■ **TRY IT**: Exactly as written, return every line of the data below apart from the pictures.

■ **COLLECTED DATA**:

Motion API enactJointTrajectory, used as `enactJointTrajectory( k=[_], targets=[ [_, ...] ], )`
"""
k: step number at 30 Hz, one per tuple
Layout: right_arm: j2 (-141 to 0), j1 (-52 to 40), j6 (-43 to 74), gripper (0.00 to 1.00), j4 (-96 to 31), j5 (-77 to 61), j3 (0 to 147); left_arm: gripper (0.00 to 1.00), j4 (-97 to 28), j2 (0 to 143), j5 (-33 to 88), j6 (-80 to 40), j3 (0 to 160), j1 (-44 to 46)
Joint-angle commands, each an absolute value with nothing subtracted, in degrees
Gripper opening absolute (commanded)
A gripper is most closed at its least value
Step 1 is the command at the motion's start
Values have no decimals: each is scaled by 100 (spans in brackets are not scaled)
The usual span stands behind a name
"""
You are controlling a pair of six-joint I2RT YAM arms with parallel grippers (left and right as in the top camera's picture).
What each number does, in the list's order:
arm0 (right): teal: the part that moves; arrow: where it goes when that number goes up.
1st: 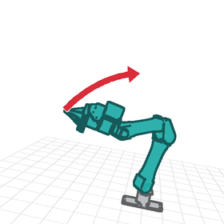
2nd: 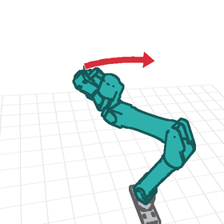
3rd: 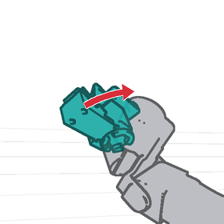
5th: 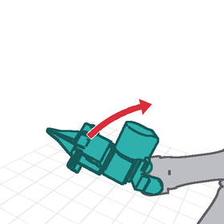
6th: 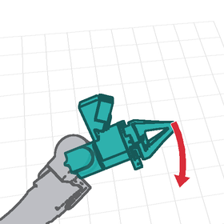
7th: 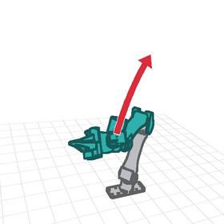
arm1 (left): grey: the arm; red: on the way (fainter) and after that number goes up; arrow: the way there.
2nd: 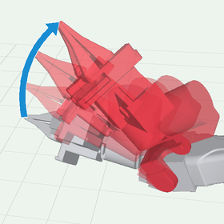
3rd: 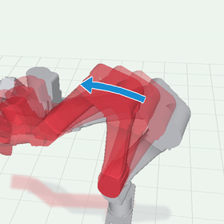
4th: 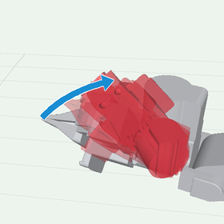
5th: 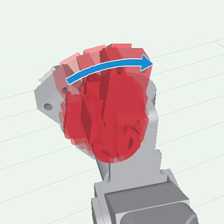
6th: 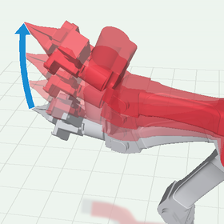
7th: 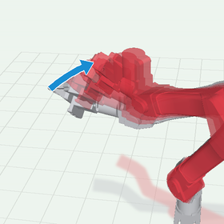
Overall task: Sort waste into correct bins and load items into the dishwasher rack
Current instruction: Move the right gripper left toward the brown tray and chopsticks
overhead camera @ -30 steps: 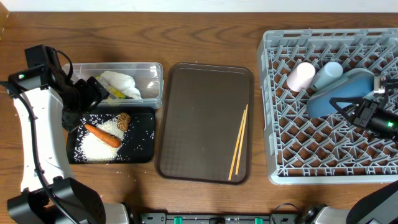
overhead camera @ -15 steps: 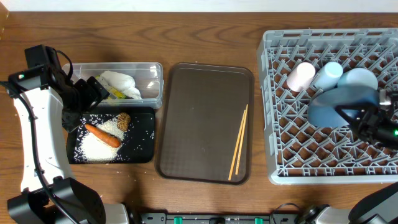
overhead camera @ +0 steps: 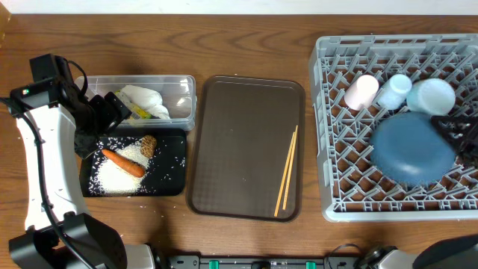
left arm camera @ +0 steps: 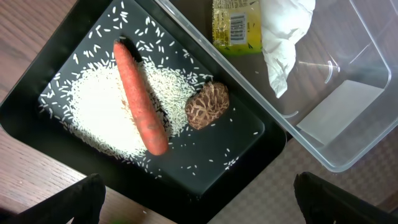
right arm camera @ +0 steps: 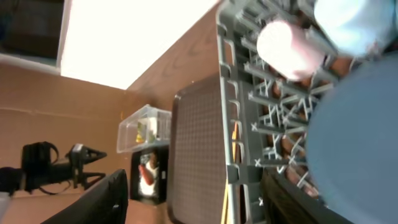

■ **ANSWER TO THE PROBLEM**:
Motion API enactJointTrajectory, used as `enactJointTrajectory( k=[_], targets=[ [_, ...] ], )`
"""
k: step number at 30 Hz, one per tuple
Layout: right_arm: j2 (-141 to 0), j1 (-52 to 40), j6 (-43 to 74), gripper (0.00 to 1.00), j4 (-96 to 31), j5 (-77 to 61), j3 (0 to 147); left_arm: gripper (0.00 to 1.00), j4 (-97 to 28), j2 (0 to 143), j5 (-33 to 88), j6 (-80 to 40), j3 (0 to 160), j1 (-44 to 46)
Joint-angle commands, each an absolute value with nothing subtracted, in degrees
Gripper opening absolute (commanded)
A gripper is most closed at its least value
Step 1 is the command at the motion's start
Values have no decimals: each is scaled by 100 (spans in brackets are not scaled)
The usual span stands behind a name
"""
You are controlling a pair of six-joint I2RT YAM arms with parallel grippers (left and right as in the top camera's picture).
What each number does, in the list's order:
arm0 (right): teal: the part that moves; arrow: where it goes when that number goes up.
1st: 
2nd: 
3rd: 
5th: 
6th: 
7th: 
arm1 (left): grey: the arm; red: on the way (fainter) and after that number goes up; arrow: the way there.
2nd: 
3rd: 
4th: 
5th: 
6th: 
7th: 
Overall task: Sort waste into correct bins and load items into the dishwasher rack
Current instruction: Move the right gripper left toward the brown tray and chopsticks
overhead camera @ -30 steps: 
overhead camera @ -15 steps: 
overhead camera @ +0 steps: 
left arm camera @ +0 steps: 
right arm camera @ +0 steps: 

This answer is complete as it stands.